Traditionally the delivery of education services has been a
state responsibility. In 2014 however, the Minister broke new ground when he initiated
RSAS with funding of $46.5m, and extended it in 2015 with added funding of
$80m. It now involves dedicated staff in some 77 communities across WA, Qld, SA
and the NT. I previously posted on the RSAS in April 2016 (link here).
I don’t propose to undertake a detailed assessment of the
program here. For those interested, key documents include the two evaluations
of the program (link here and here) and the chapters in the two most recent
Closing the Gap reports, each of which deal briefly with the RSAS.
What is clear is that progress nationally on school
attendance has been falling (albeit only marginally) in recent years whereas
the Government introduced a five year Closing the Gap target in 2013 which
aimed to reach parity by 2018. Overall school attendance for Indigenous students
nationally is sitting just above 80 percent.
The hardest nut to crack however is in remote regions where
RSAS selectively operates. Here there is little current information on
progress, consistent with the Government’s parsimonious approach to real and
timely transparency. As an aside, rhetoric about making data available to
communities for better local decision making, mentioned in the Discussion Paper
on the Closing the Gap refresh (link here) and in Martin Parkinson’s Wentworth
Lecture (link here), and moves for more evaluation as the
driver of better performance (link here) ring hollow while important performance
information on progress on issues as important as school attendance is withheld
or not compiled.
Given the paucity of current information on the
Department’s website, I thought I would undertake a mini-research project of my
own, which I don’t claim to amount to a comprehensive assessment of the RSAS
program, but are enlightening in opening a window into the reality of school
attendance in particular locations and as a means of assessing the Government’s
rhetoric against some objective data.
In the Minister’s media release, he states:
“The Gumbalanya RSAS
team does a wonderful job encouraging kids to go to school and stay in school
every day and I have no doubt that the team is making a real difference to the
lives and futures of the children.
“By the end of 2017,
the Gunbalanya RSAS team supported a 13 per cent increase in school attendance
over the past 12 months demonstrating the success of our Government’s
commitment to working in partnership with Indigenous communities.

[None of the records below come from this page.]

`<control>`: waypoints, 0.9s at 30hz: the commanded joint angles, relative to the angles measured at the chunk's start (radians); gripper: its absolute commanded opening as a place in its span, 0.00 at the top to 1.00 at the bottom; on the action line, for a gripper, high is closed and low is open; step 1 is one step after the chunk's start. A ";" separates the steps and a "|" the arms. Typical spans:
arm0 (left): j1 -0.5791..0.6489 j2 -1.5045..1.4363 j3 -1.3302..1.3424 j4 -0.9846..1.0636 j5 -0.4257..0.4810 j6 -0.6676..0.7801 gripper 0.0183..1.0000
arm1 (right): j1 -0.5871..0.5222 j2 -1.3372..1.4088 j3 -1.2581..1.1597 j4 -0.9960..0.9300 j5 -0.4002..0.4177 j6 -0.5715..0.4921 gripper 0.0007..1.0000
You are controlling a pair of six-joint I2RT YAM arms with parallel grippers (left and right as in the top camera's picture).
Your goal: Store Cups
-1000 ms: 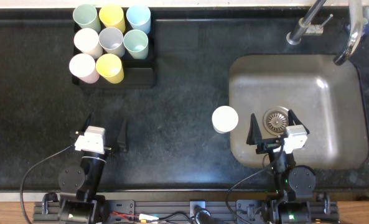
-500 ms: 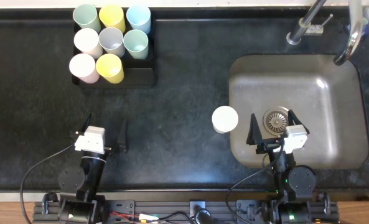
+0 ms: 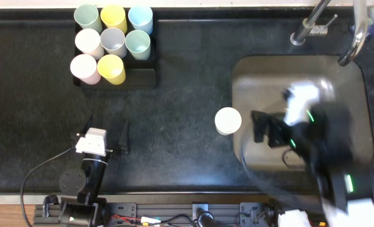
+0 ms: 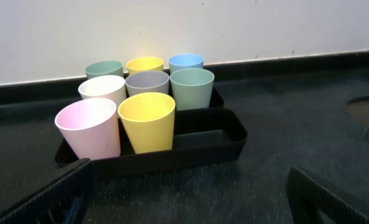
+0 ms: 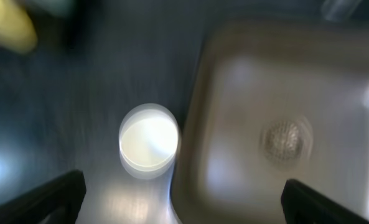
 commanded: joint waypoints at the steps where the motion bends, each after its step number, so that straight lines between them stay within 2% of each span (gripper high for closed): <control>1: 0.004 -0.010 -0.002 -0.002 0.002 0.018 0.00 | 0.074 0.302 0.108 -0.086 0.098 -0.030 0.00; 4: 0.004 -0.010 -0.002 -0.002 0.002 0.018 0.00 | 0.098 0.449 0.146 -0.109 0.158 -0.080 0.00; 12: 0.004 -0.010 -0.002 -0.002 0.002 0.018 0.00 | 0.101 0.607 0.222 -0.140 0.060 -0.183 0.00; 20: 0.004 -0.010 -0.002 -0.002 0.002 0.018 0.00 | 0.101 0.705 0.222 -0.135 0.059 -0.278 0.00; 27: 0.004 -0.010 -0.002 -0.002 0.002 0.018 0.00 | 0.101 0.777 0.222 -0.127 0.072 -0.293 0.00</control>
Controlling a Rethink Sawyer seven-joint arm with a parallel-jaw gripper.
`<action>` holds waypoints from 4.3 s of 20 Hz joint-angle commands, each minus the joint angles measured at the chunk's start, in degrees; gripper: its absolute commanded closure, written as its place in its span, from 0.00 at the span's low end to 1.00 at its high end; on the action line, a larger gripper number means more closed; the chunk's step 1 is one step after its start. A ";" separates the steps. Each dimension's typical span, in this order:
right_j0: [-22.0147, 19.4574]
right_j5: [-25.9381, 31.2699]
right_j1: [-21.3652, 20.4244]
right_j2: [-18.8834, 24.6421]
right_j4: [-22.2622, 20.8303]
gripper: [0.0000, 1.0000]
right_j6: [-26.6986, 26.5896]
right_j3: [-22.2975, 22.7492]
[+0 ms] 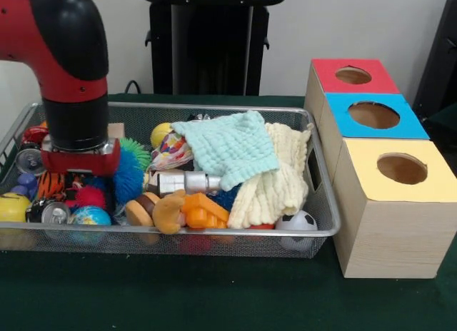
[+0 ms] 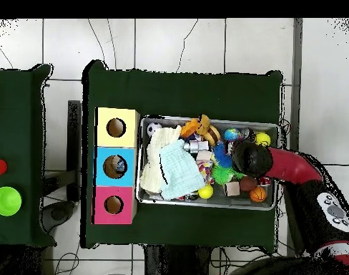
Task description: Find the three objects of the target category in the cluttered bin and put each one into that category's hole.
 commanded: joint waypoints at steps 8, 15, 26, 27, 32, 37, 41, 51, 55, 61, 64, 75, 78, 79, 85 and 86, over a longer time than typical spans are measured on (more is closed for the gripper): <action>12.34 -4.35 0.25 -5.42 17.47 0.00 32.37 19.48; 14.65 1.09 -6.50 -5.67 24.02 0.00 35.11 24.87; 16.43 0.16 -5.16 -6.35 31.06 0.00 34.10 27.06; 17.04 0.30 -5.24 -6.74 31.72 0.00 34.35 27.13; 20.08 1.28 -6.62 -7.50 36.57 0.00 36.68 28.39; 23.92 -0.09 -7.88 -6.18 44.06 0.00 41.35 30.44; 27.86 1.04 -8.43 -7.76 48.12 0.00 43.12 29.89; 26.90 -6.02 2.68 -20.46 35.00 0.00 26.24 14.84; 22.97 -10.06 5.00 -18.71 32.39 0.00 25.84 14.78; 19.34 -15.68 10.43 -17.97 28.11 0.00 25.92 10.92; 15.45 -18.70 15.85 -16.53 24.87 0.00 23.03 5.86; 7.24 -22.97 24.91 -14.07 4.98 0.00 19.77 -9.91; 8.12 -22.11 24.56 -14.67 2.36 0.00 23.47 -10.60; 8.26 -21.99 24.40 -14.76 1.79 0.00 24.24 -10.47; 8.27 -18.85 22.40 -15.55 -6.34 0.00 21.85 -12.56; 8.26 -18.28 22.15 -15.65 -7.75 0.00 21.41 -13.20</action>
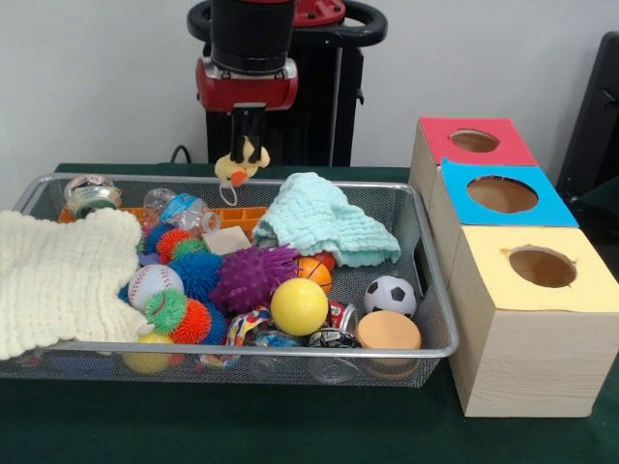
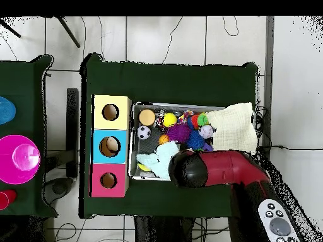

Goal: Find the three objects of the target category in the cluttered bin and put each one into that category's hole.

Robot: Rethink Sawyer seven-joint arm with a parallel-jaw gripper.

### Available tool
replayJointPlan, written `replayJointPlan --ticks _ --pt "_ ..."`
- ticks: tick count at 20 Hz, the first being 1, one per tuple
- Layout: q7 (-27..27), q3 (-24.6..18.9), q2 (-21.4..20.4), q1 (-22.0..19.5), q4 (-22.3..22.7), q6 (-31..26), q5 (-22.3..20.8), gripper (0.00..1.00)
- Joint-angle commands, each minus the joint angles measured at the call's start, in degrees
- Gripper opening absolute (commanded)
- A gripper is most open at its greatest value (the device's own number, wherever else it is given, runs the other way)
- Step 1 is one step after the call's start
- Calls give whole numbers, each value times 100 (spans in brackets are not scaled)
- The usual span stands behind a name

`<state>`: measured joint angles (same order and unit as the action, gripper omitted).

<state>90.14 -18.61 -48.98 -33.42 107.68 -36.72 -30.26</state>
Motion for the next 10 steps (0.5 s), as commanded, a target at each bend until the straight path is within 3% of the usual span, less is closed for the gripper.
replayJointPlan --ticks 1,10 --pt "72 -258 -209 215 239 -662 361 0" --pt "292 -117 -355 477 400 -635 626 0"
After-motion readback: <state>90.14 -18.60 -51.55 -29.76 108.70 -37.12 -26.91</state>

The My School website (link here)
allows citizens to access key data on virtually every school in the nation,
including attendance data. So I decided to have a quick look at Gunbalanya and
then a few other random schools in the RSAS program. I emphasise that these are
random selections, and may not reflect the average for all 77 RSAS schools,
however in the absence of a continuously updated data base on the Department’s
website ( a useful transparency and accountability initiative for a program the
Minister claims is addressing one of his headline priorities) there is little
alternative.
The 2015 Interim Progress Report on RSAS had found that on
average, there had been a 13 percent improvement in term three attendance
levels over the first year of the program.

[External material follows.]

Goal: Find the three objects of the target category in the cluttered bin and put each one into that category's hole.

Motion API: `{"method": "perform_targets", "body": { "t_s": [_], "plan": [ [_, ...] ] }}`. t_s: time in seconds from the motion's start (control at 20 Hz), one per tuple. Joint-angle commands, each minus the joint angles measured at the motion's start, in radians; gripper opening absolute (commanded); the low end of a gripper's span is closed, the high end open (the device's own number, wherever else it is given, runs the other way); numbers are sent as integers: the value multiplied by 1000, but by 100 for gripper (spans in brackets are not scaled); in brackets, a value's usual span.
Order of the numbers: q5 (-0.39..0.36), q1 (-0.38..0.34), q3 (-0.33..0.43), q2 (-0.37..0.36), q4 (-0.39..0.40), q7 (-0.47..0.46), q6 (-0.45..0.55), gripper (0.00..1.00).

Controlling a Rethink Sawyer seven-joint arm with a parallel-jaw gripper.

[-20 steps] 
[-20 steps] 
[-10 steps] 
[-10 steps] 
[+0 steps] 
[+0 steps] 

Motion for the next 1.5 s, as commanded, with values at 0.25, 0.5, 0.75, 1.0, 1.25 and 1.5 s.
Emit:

The following table lists attendance data for four schools:
Gunbalanya (NT), Papunya (NT), Indulkana (SA) and Roebourne District High
School (WA). The attendance rate is the average percentage of students
attending each day over the course of the semester or term. The attendance
level refers to the percentage of students who attend 90% or more of the time.
Attendance
Rate Sem.1
|
Attendance
Rate Term 3
|
Attendance
Level Sem. 1
|
Attendance
Level* Term 3
|
|
Gunbalanya
|
||||
2014
|
57
|
|||
2015
|
56
|
45
|
14
|
8
|
2016
|
53
|
50
|
8
|
10
|
2017
|
49
|
43
|
4
|
5
|
Papunya
|
||||
2014
|
63
|
|||
2015
|
65
|
59
|
7
|
4
|
2016
|
69
|
46
|
11
|
4
|
2017
|
54
|
52
|
1
|
2
|
Indulkana
|
||||
2014
|
82
|
|||
2015
|
77
|
69
|
27
|
27
|
2016
|
73
|
68
|
19
|
17
|
2017
|
72
|
64
|
27
|
16
|
Roebourne
|
||||
2014
|
51
|
|||
2015
|
61
|
48
|
15
|
9
|
2016
|
62
|
51
|
10
|
12
|
2017
|
55
|
51
|
14
|
11
|
So what do these random data tell us? First,
notwithstanding the Commonwealth program intervention, there appears to be since
2014 a generalised downward trend in school attendance in these schools, with
Roebourne perhaps the exception. Second, the data suggest that at best, only around
two thirds of students are attending on average, and in three of the four
schools the term three figures are around a half of all students. These figures
are well below the national attendance rates of 80 percent mentioned above.

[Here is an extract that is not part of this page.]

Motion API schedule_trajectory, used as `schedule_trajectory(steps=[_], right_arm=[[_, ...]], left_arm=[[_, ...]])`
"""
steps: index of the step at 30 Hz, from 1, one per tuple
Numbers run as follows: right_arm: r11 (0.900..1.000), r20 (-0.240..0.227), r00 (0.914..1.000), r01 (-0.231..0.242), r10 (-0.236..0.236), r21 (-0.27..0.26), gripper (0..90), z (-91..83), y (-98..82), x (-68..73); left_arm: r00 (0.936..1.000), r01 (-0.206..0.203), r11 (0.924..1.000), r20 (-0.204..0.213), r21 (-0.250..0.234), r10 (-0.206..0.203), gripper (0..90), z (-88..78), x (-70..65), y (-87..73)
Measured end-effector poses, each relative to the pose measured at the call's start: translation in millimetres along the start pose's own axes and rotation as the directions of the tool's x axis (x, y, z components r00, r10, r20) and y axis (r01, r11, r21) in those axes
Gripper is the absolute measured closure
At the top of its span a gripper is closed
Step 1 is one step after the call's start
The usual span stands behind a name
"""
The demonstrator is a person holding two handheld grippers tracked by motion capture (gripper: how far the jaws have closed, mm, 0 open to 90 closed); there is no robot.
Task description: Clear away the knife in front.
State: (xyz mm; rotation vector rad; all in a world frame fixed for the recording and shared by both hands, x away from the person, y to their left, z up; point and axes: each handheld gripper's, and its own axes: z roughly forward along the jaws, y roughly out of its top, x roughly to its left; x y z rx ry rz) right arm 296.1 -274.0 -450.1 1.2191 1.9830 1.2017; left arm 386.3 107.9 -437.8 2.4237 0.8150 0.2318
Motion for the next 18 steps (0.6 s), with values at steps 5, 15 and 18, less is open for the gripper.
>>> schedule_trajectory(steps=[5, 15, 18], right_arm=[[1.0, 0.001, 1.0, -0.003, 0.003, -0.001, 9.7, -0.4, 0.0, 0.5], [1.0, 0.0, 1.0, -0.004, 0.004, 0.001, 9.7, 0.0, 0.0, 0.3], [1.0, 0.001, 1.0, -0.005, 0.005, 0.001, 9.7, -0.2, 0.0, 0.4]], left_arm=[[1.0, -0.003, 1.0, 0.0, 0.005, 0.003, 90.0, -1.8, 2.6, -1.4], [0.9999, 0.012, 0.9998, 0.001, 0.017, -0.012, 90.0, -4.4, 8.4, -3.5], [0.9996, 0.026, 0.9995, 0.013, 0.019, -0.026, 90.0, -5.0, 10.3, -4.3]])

Third, of most concern to my mind are the extremely low figures for attendance
levels as they indicate virtually all students (around 85 percent) experience
gaps in attendance which have the potential to disrupt their learning and once
students fall behind the risk of early exit entirely from the education system
increases dramatically.
None of these data give me any cause to change the
conclusions I drew in my 2016 post (link here). I
encourage readers to re-read it. I will repeat the key paragraphs:
The Commonwealth’s current policy on remote school attendance
appears to be fundamentally flawed. It bears all the hallmarks of a policy
initiative designed to be seen to be doing something, yet runs the risk that it
will actually allow the states and territories off the hook … RSAS operates in
a limited number of remote locations, and thus will only ever have a partial
impact. A more effective alternative would have been to allocate the funds to
the relevant education departments utilising an incentive structure which
rewards not merely improved attendance (an output), but ideally improved NAPLAN
scores (an outcome), leaving the methods to be employed to the education
experts….
…There would be merit in developing and publishing
a strategic plan (or mini white paper) on the overall Commonwealth’s strategy
for achieving improved educational outcomes in remote Australia. Such a plan
would ensure that a comprehensive and coherent program logic would be devised,
and would canvass how best to harness the resources and expertise of the states
and territories, and thus lay out a comprehensive rationale for the
Commonwealth’s involvement.
If the states and NT were not prepared to
cooperate, the Commonwealth should then canvass options for the Commonwealth to
take over the whole school education system in remote Australia from start to
finish rather than inject random interference as at present.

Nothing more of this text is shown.